:: AIM OF THE EXERCISE ::
The answer consists solely of the listing's lines from the first through the line containing "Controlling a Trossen", each reproduced exactly.

:: DATA BELOW ::
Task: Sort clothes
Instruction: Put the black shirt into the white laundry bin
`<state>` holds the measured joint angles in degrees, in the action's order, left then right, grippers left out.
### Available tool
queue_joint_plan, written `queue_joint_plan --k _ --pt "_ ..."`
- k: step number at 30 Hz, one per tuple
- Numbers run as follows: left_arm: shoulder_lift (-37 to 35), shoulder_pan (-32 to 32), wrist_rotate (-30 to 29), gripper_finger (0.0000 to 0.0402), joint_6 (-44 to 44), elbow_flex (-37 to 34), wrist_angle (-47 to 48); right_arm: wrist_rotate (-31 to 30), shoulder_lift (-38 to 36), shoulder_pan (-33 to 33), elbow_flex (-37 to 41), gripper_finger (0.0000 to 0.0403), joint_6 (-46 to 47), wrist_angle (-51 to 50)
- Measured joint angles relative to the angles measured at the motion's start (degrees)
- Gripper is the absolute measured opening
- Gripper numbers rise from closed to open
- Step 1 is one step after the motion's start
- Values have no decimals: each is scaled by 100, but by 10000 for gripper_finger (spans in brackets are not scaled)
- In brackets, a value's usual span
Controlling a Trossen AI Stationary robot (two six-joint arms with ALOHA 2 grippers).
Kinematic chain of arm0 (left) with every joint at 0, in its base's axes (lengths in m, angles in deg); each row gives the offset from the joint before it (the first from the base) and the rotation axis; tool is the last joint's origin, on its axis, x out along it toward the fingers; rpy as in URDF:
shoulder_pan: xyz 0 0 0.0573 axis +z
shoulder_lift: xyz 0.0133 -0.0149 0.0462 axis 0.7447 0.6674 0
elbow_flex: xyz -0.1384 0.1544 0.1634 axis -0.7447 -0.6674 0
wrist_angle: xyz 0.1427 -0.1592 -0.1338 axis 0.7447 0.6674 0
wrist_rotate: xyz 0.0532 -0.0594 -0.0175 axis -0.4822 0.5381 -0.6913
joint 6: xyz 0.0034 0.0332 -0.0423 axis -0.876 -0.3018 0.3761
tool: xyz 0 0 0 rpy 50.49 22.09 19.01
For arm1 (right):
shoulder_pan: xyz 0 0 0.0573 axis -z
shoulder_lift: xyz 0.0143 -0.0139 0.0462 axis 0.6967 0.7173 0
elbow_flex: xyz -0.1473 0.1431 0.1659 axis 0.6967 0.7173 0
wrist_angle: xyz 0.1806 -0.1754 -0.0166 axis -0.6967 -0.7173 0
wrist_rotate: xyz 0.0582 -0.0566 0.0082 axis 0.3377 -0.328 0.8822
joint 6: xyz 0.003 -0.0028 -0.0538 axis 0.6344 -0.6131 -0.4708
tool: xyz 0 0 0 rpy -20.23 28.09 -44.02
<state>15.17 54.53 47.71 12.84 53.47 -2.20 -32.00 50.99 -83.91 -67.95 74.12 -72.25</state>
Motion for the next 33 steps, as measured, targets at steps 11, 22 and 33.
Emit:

:: ANSWER AREA ::
Task: Sort clothes
Instruction: Put the black shirt into the white laundry bin
`<state>` holds the measured joint angles in degrees, in the action's order, left then right, grippers left out.
### Available tool
queue_joint_plan, written `queue_joint_plan --k _ --pt "_ ..."`
- k: step number at 30 Hz, one per tuple
- Numbers run as follows: left_arm: shoulder_lift (-37 to 35), shoulder_pan (-32 to 32), wrist_rotate (-30 to 29), gripper_finger (0.0000 to 0.0402), joint_6 (-44 to 44), elbow_flex (-37 to 34), wrist_angle (-47 to 48); right_arm: wrist_rotate (-31 to 30), shoulder_lift (-38 to 36), shoulder_pan (-33 to 33), elbow_flex (-37 to 41), gripper_finger (0.0000 to 0.0403), joint_6 (-46 to 47), wrist_angle (-51 to 50)
- Measured joint angles relative to the angles measured at the motion's start (degrees)
- Gripper is the absolute measured opening
- Gripper numbers rise from closed to open
- Step 1 is one step after the motion's start
- Values have no decimals: each is scaled by 100, but by 10000 for gripper_finger (spans in brackets are not scaled)
- In brackets, a value's usual span
Controlling a Trossen AI Stationary robot (two six-joint arms with ALOHA 2 grippers).

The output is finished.